Thank you, Mark, and good morning, everyone. Before we start, please note that our reported results for this quarter included $86 million of sales, recognitions that added to reported GAAP revenue due to the opening of the second phase of our Maui project. We also recorded an associated $43 million of direct expense recognitions from those sales, resulting in a net benefit of $43 million to our reported EBITDA for the quarter. In my prepared remarks, I'll only refer to metrics excluding the impact of deferrals, which more accurately reflects the cash flow dynamics of our financial performance during the period. Now let's review the results for the quarter. Total revenue in the third quarter was just over $1 billion. We saw sequential revenue growth during the quarter led by gains in our Real Estate segment, building upon the strong improvement in Q2. Q3 reported adjusted EBITDA was $295 million with margins of 29%. It is important to point out that during the quarter, we released $16 million of reserves that had been built ahead of the recent exploration of several government stimulus programs. I'll get into those details shortly, but those would be considered a one-time benefit that dropped straight through to EBITDA. We reached cost synergy run rate of $150 million during the quarter, which met our recently increased target several quarters ahead of schedule. I'm really proud of the team for the efforts they have made during the integration to reach that milestone and we intend to maintain our cost discipline as we move forward. Despite the macroeconomic noise, we saw a solid performance across Q3 with September being the strongest month of the quarter.

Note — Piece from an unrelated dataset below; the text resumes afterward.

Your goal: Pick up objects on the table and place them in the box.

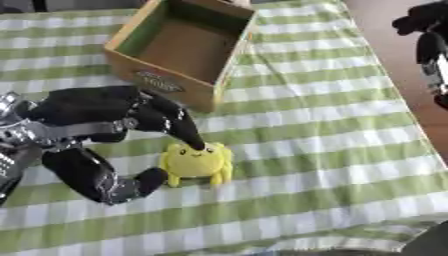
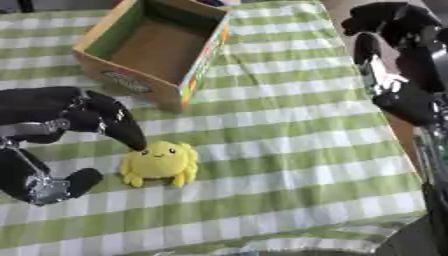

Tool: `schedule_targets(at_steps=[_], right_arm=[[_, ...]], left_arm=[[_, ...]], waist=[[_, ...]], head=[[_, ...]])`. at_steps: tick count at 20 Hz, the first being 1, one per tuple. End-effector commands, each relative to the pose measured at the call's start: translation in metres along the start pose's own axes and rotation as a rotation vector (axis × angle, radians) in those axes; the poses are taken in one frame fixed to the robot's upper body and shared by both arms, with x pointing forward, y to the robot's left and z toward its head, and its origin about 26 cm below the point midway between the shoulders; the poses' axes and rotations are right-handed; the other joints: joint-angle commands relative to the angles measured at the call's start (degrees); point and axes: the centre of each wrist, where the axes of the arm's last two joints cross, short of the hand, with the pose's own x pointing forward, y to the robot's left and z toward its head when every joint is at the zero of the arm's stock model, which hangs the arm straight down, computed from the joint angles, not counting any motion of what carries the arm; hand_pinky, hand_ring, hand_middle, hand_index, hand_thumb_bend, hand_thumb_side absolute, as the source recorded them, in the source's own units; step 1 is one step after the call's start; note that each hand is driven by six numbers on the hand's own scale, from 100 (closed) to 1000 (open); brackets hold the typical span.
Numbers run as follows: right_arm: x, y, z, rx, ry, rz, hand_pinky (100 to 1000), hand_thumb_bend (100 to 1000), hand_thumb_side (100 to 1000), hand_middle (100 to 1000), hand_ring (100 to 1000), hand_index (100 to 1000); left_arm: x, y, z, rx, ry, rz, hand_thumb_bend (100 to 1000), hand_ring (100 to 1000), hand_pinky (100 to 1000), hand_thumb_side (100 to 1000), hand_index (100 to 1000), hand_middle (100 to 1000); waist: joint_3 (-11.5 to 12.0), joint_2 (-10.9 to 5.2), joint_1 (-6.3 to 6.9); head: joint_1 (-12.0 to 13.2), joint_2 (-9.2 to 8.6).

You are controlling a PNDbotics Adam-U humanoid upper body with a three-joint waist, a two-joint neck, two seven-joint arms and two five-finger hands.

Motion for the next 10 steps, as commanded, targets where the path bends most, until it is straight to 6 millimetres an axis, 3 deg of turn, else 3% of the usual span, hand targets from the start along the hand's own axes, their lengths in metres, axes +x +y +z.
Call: schedule_targets(at_steps=[1, 7, 10], right_arm=[[0.007, -0.009, -0.004, 0.005, -0.024, 0.029, 773, 100, 525, 570, 728, 761], [0.006, -0.008, -0.004, 0.006, -0.02, 0.027, 773, 100, 525, 569, 727, 760], [0.006, -0.007, -0.004, 0.008, -0.019, 0.023, 773, 100, 525, 569, 727, 760]], left_arm=[[0.005, 0.009, 0.002, -0.216, -0.095, -0.199, 100, 663, 751, 636, 854, 694], [-0.002, 0.004, -0.003, -0.193, -0.007, -0.237, 100, 652, 733, 474, 844, 687], [-0.012, -0.004, -0.005, -0.18, 0.033, -0.244, 100, 655, 735, 460, 842, 690]], waist=[[-0.09, -1.14, 0.02], [-0.12, -1.15, -0.03], [-0.13, -1.16, -0.06]], head=[[-0.41, -0.34], [-1.09, -0.75], [-1.27, -1.0]])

We think this speaks to the strength of our offering, as well as the advantages of our direct sales model, which enables…

Operator

Operator

Thank you. [Operator Instructions] Our next question -- our first question comes from the line of Ben Chaiken with Credit Suisse. Please proceed with your question.

Ben Chaiken

Analyst

Hey, good morning. So it sounds like you guys completed the rebranding of the sales centers, can you just talk about the receptivity of Max with the Diamond customers? Any color there would be super helpful.

Mark Wang

Analyst

Yes. Sure, Ben this is Mark. Look, really pleased with the reception we've received with Max, as a reminder, this is the first new membership program that we've rolled out in decades and feedback has been very positive, not only with the Diamond members, but also very good feedback from our HGV members. So just to remind you, we've added a lot of flexibility around the program, lot of new features. But most importantly, we added the destinations, right, and so when we recalibrated our point levels for HGV, we created a common currency, which allowed any Max members to go across the different portfolios, go across the HGV portfolio and to Hilton Vacation Club portfolio. So we added new destinations like Lake Tahoe, Arizona Virginia Beach, those are locations that HGV members didn't have before in our portfolio. And the same for the Diamond members can now get in New York, Washington D.C. and Oahu and Hawaii. So anyways good reception so far, we've got some new benefits in there from Hilton, which has also been positively received and since the rollout we've achieved more than 50,000 members, since April and we expect it to achieve nearly 70,000 by year-end. So all in all, feel really good about the rollout. And most importantly, I'm really pleased with how fast our teams were able to get this done. If you think about we closed in August and we were able to roll it out in April, that was a big, big hurdle that we had to achieve and the teams did a really great job with it.

Ben Chaiken

Analyst

That's really helpful. And then just one more quick one, it sounds like you gave some commentary around the package -- the pipeline package, am I thinking about this correctly, so ‘22 was exposed to more existing owners for obvious reasons, limiting your occupancy for rentals and packaged stores. So as we think about ‘23 and occupancy opens up should that create a tailwind on tours ‘23 versus ’22, because of the package pipeline buildup, is that fair way to frame it?

Mark Wang

Analyst

Yeah, I think -- when we think about our packages, first of all, I think it's a great indicator of just really strong demand. So our activations during the quarter were the highest level we've had. So what I mean by that is, we have more people with actual dated reservations than we've had since ‘19. So activations have really picked up and we saw some really good sequential growth when you go back to from Q1 to Q2 to Q3. Now while our activations picked up, our actual pipeline actually increased too. So we're really capitalizing on the demand that's out there on the leisure side and we continue to work with Hilton to generate those tours and we've been investing into that segment with staffing and just improving our tools in order to activate those packages. So from a standpoint of availability of rooms, we're in a really good place and should we get to a point where there is more demand than we have available rooms, we rent tens of thousands of rooms from Hilton on any given year. So we have plenty of supply to meet the ability to monetize that pipeline. So all-in-all, feel really good about the trajectory and the path we're on right now to bring back new buyers.

Ben Chaiken

Analyst

Okay, that makes sense. That's super helpful. Thank you.

Operator

Operator

Thank you. Our next question comes from the line of David Katz with Jefferies. Please proceed with your question.

David Katz

Analyst · Jefferies. Please proceed with your question.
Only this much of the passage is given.